Antibiomania
Any medication can cause side effects, ranging in severity from trivial to life-threatening. There can also be psychiatric side effects, such as depression, mania, confusion, or even psychosis. Some medications are well known culprits. Elderly people are particularly susceptible to confusion from medications that block the neurotransmitter, acetylcholine, in the brain. Such anticholinergic medications include some antihistamines, medications for bladder control, and anti-motion sickness medications. The older, so-called tricyclic antidepressants are strongly anticholinergic and should be avoided in the elderly.

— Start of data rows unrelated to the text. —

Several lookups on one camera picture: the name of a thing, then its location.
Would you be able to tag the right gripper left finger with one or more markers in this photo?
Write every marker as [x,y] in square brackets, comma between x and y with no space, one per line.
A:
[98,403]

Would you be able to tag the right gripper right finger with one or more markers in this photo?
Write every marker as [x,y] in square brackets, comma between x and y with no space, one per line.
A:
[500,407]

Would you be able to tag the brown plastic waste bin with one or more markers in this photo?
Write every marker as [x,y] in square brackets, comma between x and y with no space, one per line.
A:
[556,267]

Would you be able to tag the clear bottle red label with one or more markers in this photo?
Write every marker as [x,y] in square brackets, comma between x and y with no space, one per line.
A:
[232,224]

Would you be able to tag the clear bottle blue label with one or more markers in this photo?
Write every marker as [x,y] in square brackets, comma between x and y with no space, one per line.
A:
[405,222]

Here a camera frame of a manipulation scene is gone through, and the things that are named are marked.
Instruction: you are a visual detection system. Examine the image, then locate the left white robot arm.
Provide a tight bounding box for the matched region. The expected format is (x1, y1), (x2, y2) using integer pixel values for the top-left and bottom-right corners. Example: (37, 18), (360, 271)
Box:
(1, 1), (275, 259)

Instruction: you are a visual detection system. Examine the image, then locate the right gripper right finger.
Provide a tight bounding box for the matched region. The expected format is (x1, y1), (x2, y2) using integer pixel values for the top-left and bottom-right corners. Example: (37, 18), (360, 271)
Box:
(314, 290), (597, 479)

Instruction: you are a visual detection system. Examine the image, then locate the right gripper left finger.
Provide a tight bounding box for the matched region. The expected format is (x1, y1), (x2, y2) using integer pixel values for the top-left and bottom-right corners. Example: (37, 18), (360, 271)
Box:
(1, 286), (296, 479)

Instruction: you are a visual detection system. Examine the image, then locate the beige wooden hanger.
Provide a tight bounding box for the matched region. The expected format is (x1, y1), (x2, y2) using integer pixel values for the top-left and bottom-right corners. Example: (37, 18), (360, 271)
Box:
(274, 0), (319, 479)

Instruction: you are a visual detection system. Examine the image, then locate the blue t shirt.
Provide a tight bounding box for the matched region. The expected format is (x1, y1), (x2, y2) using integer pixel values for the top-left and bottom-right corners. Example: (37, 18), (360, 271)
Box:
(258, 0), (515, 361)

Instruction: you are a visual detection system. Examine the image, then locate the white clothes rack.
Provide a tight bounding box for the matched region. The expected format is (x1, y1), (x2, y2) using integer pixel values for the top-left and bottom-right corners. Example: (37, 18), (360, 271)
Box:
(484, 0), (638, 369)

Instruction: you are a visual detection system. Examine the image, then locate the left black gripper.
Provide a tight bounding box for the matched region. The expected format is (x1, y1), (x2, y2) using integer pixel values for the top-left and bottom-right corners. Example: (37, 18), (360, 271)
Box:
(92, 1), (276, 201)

Corticosteroids, such as prednisone, can cause depression, mania, or psychosis. Anabolic steroids, often used illegally by body builders, can cause agitation, anger, and paranoid thoughts. Finasteride, which blocks conversion of testosterone to dihydrotestosterone, treats both baldness and enlarged prostates. It can cause loss of sex drive and sexual function. However, the drug also blocks another important steroid conversion in the brain. That is, the conversion of progesterone into allopregnanolone. Lack of allopregnanolone can lead to anxiety and depression.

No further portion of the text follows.